Pareto sparsity adds a third interpretive layer. Across the evaluated trimming ranges, the strict non-dominated set is typically small, suggesting that concurrent improvement in both Δ and η is uncommon in this dataset under the chosen objectives. This is consistent with intrinsic geometric trade-offs: footprint-saturated compactness can increase Δ yet reduce proportional advantage if prefabrication benefits saturate or conventional baselines are already efficient. Conversely, morphologies yielding high η may mitigate specific vulnerability modes but not maximize Δ when total intervention mass is moderate. In this dataset, the concentration of near-frontier cases suggests practical designability, as high-performing solutions occupy a constrained region in morphology space. For algorithmic design pipelines, this converts a broad continuous search into a constrained target manifold, supporting prescreening before expensive multi-physics evaluation and improving convergence toward robust candidates.

The literature synthesis explains why an empirically anchored corridor is timely. Algorithm-driven habitat morphology research expanded rapidly after 2015 and diversified through the 2020 s, with deep/generative approaches rising alongside topology optimization and evolutionary search rather than replacing them. This pluralism increases exploration capacity but fragments comparability across studies because objectives, assumptions, and representation spaces vary widely. A morphology-threshold corridor provides a unifying scaffold and a common prior across paradigms: it can serve as a prescreening filter to discard off-corridor candidates, a soft constraint/regularizer that penalizes distance from the corridor, or a curriculum for generative models that learn a high-performing morphology manifold before adding mission constraints (radiation shielding, pressurization, thermal control). The corridor complements, rather than replaces, physics-based simulation by stabilizing design-space exploration and improving interpretability. Boundary conditions for transfer can be stated as follows: the proposed morphology-threshold corridor is intended as a conditionally transferable geometry prior for habitats whose dominant degradation and maintenance burdens scale with envelope exposure and interface density under persistent forcing, and its applicability is therefore route-dependent. It is expected to be most directly applicable to exposed surface habitats (pressurized shells with sustained external exposure) as a prescreening prior for geometry–exposure–renewal coupling; for subsurface/bermed/shielded concepts, embedment and shielding reduce effective exposure so the corridor may shift or relax and should be re-parameterized with exposure-modified descriptors; for inflatable/soft habitats, exposure scaling remains relevant but seam/penetration strategies and material aging can dominate, so the corridor should be used alongside explicit interface and sealing constraints; and for reduced-gravity cantilevered or highly articulated configurations, structural feasibility constraints change under reduced gravity, so the corridor should be treated as a maintenance/exposure prior and coupled with route-specific structural and multi-physics constraints rather than interpreted as a stand-alone geometric optimum.
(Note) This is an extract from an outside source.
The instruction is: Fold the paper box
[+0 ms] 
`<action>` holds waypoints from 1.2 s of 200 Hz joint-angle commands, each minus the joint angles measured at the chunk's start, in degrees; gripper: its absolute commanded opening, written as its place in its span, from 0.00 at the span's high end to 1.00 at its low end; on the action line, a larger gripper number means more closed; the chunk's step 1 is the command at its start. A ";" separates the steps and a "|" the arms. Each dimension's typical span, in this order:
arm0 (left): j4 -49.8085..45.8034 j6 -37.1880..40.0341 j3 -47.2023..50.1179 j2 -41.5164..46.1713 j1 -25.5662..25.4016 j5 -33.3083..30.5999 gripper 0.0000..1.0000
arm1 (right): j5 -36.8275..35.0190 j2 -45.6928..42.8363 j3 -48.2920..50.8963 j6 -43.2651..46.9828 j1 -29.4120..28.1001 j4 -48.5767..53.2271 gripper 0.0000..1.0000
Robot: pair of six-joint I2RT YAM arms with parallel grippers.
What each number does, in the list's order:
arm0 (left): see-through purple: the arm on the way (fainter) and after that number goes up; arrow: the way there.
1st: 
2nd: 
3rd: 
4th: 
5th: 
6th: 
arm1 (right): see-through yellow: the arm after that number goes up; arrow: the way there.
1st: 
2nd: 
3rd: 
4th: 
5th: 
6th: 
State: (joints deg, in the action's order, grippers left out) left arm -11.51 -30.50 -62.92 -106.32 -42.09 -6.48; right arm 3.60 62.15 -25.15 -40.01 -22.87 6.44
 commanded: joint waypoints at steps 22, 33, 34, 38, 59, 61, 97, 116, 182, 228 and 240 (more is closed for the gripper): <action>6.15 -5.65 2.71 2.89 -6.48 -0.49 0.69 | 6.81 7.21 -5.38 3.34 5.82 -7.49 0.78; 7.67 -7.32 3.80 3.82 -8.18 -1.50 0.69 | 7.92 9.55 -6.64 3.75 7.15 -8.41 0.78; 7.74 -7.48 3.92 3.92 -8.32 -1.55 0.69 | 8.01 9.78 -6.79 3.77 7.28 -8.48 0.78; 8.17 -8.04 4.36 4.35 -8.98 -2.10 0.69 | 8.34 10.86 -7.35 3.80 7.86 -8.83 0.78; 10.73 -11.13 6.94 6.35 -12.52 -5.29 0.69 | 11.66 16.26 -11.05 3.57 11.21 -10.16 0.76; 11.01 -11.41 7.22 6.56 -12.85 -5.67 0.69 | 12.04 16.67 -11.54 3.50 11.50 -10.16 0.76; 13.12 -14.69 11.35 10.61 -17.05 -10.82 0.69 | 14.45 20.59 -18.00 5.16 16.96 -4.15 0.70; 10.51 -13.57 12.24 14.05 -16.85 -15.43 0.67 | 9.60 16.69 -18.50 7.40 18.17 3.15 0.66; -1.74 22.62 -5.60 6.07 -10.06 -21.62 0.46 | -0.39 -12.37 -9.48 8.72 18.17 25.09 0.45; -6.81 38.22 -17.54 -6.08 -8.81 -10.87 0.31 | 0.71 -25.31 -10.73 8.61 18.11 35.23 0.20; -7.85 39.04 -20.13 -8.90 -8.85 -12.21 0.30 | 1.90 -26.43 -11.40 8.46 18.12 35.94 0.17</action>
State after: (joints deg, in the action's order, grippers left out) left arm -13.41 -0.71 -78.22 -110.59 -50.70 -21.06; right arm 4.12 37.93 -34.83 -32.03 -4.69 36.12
The ecosystem scan strengthens translational relevance by identifying where corridor-based guidance is most actionable across technology-maturity pathways. Many Mars habitat efforts concentrate in mid-TRL development, while high-maturity field sites dominate the upper TRL band. This distribution is consistent with the corridor’s intended domain: TRL 7–9 platforms are dominated by surface stations/field sites, which operate under long-duration exposure and thus provide natural arenas for validating whether off-corridor morphologies exhibit higher intervention cadence, replaced mass, or downtime. In contrast, shielded routes (e.g., subsurface/bermed concepts) are expected to modify the effective forcing and therefore to shift or relax the corridor, reinforcing the need for route-conditioned boundary conditions rather than a single universal rule. Two opportunities follow. Mid-TRL concept-to-prototype workflows can adopt corridor constraints to reduce iteration cycles and avoid exposure-prone morphologies with high maintenance burden. High-maturity surface stations and field sites offer validation arenas due to long-duration operation under persistent stressors, enabling tests of whether off-corridor morphologies exhibit steeper intervention rates, greater replaced mass, or higher downtime. Route dependence is expected: bermed, subsurface, or shielded strategies may relax corridor constraints by reducing exposure, whereas highly modular, multi-interface systems may tighten them unless joint strategies and sealing solutions improve.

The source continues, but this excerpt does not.